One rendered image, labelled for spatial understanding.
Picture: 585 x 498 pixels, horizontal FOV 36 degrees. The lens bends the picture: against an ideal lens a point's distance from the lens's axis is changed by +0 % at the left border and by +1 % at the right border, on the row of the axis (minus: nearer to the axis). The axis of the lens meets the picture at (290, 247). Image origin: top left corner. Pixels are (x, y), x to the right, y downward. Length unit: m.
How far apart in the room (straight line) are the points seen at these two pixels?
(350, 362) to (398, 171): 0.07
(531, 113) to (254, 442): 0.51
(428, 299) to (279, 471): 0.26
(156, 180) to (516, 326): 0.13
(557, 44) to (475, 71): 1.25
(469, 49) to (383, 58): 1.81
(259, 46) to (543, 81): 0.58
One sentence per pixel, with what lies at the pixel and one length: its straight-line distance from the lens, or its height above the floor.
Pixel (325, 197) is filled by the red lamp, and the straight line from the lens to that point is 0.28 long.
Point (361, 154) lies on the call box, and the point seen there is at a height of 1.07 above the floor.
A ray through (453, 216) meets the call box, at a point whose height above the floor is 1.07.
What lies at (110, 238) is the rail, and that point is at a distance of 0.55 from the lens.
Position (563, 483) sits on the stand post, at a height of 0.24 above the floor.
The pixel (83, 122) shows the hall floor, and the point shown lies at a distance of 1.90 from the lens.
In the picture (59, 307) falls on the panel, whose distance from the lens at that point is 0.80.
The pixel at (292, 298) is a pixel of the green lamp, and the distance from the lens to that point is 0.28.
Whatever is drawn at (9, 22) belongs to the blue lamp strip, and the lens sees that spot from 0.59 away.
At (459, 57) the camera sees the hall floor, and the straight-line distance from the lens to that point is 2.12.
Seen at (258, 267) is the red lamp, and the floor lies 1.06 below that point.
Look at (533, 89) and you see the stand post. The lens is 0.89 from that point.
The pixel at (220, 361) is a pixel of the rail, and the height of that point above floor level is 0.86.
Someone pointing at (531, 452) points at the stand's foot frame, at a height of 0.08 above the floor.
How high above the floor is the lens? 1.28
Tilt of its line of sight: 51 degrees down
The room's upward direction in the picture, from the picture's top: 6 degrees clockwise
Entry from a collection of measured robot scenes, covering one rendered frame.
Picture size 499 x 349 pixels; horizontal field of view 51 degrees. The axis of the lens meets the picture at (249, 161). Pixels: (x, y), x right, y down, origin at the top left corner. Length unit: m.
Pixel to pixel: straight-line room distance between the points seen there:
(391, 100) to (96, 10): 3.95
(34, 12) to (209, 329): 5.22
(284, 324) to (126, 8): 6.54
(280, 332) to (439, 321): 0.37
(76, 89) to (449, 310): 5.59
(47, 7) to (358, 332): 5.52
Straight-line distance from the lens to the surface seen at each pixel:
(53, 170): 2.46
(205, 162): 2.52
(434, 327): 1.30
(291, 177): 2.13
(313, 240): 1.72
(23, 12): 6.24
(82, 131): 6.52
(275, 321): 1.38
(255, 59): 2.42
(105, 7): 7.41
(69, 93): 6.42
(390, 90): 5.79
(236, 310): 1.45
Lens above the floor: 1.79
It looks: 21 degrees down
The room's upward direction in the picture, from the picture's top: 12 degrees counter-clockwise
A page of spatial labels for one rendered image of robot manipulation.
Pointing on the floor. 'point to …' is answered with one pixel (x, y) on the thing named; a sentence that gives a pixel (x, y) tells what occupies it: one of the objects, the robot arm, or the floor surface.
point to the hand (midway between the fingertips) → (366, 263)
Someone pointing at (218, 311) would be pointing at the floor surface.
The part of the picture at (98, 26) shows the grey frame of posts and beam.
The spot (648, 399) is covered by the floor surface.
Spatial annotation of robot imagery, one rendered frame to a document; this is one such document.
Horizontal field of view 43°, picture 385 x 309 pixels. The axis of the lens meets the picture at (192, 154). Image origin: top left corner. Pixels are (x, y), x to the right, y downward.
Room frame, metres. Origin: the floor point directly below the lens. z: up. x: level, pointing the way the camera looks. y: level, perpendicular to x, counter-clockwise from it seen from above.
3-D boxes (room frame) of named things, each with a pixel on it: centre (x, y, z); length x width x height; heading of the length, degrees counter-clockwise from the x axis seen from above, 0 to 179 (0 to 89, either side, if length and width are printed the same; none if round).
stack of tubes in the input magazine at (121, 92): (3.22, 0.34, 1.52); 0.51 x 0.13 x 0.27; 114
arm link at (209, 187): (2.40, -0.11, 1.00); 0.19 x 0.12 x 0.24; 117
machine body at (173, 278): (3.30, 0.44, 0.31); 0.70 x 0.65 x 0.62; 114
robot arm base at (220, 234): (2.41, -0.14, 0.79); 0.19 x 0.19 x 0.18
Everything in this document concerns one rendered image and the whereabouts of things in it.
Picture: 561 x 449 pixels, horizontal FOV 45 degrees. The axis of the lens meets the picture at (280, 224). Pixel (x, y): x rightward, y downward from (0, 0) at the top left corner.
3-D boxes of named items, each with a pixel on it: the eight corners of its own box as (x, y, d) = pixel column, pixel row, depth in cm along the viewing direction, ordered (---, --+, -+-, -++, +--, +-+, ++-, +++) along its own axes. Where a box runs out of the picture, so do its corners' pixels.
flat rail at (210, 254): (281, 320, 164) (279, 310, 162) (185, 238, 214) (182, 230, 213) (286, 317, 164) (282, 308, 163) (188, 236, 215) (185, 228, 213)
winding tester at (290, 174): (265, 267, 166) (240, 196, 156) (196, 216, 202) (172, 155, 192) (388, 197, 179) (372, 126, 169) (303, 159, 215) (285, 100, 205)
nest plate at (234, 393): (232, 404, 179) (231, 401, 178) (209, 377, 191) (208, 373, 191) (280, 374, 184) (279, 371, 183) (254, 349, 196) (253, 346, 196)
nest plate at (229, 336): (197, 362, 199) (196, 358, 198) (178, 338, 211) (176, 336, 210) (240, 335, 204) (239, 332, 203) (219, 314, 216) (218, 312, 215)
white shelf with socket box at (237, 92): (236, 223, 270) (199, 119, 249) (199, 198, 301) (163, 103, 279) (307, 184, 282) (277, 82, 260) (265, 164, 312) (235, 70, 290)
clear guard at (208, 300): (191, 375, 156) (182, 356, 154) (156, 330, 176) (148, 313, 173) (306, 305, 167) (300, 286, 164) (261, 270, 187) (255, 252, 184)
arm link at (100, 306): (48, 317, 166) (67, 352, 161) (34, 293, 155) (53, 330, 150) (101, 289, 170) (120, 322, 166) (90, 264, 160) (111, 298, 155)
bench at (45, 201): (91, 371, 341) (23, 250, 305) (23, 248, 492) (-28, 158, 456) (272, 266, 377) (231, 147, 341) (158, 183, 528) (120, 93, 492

**ABOUT THIS TASK**
Everything from the first line of the data through the line containing "Pixel (325, 197)" should be echoed exactly. Add nothing.

**ANSWER BOX**
One rendered image, labelled for spatial understanding.
Picture: 585 x 498 pixels, horizontal FOV 36 degrees. The lens bends the picture: against an ideal lens a point's distance from the lens's axis is changed by +0 % at the left border and by +1 % at the right border, on the row of the axis (minus: nearer to the axis). The axis of the lens meets the picture at (290, 247). Image origin: top left corner. Pixels are (x, y), x to the right, y downward. Length unit: m.
How far apart in the room (straight line) are the points seen at these two pixels?
(350, 362) to (398, 171): 0.07
(531, 113) to (254, 442): 0.51
(428, 299) to (279, 471): 0.26
(156, 180) to (516, 326): 0.13
(557, 44) to (475, 71): 1.25
(469, 49) to (383, 58): 1.81
(259, 46) to (543, 81): 0.58
One sentence per pixel, with what lies at the pixel and one length: its straight-line distance from the lens, or its height above the floor.
Pixel (325, 197) is filled by the red lamp, and the straight line from the lens to that point is 0.28 long.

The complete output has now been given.